Track down every line below that holds "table" and copy it.

----- AVAILABLE DATA -----

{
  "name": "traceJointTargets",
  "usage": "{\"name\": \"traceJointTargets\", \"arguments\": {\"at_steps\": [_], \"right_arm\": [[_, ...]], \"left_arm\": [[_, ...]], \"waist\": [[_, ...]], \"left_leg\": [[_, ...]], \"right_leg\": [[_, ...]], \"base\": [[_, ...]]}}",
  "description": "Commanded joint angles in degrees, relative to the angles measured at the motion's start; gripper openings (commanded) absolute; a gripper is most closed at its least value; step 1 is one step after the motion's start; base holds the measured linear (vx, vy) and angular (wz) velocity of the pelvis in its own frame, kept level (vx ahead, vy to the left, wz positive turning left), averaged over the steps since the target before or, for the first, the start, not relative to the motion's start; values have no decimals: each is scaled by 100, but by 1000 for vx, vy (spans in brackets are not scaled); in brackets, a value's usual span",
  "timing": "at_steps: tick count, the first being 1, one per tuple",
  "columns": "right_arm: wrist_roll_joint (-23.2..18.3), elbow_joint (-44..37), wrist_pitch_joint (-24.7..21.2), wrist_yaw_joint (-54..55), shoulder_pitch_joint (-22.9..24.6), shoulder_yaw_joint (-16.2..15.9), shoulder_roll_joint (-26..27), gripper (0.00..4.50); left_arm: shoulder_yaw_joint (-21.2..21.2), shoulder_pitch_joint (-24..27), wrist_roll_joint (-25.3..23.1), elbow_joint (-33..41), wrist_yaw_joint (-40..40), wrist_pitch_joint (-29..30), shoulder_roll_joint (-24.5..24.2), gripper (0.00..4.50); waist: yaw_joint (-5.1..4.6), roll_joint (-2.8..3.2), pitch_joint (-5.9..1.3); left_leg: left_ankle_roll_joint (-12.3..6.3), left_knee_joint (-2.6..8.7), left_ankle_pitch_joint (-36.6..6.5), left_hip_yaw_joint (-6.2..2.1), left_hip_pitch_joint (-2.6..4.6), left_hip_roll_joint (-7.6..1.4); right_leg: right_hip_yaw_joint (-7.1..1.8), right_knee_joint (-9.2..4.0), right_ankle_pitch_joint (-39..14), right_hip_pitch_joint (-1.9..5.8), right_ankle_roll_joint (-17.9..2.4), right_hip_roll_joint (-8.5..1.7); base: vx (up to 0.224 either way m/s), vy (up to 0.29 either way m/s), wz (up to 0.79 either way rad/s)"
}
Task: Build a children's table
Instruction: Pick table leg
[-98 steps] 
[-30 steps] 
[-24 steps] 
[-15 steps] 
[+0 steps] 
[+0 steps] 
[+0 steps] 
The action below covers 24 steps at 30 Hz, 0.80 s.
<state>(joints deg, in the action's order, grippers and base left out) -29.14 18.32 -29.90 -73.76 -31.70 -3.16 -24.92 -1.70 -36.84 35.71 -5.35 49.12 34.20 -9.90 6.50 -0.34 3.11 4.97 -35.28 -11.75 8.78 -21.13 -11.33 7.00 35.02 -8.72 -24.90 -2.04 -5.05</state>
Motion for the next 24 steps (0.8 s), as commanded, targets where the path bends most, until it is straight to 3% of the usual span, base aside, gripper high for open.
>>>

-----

▶ OUTPUT
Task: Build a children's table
Instruction: Pick table leg

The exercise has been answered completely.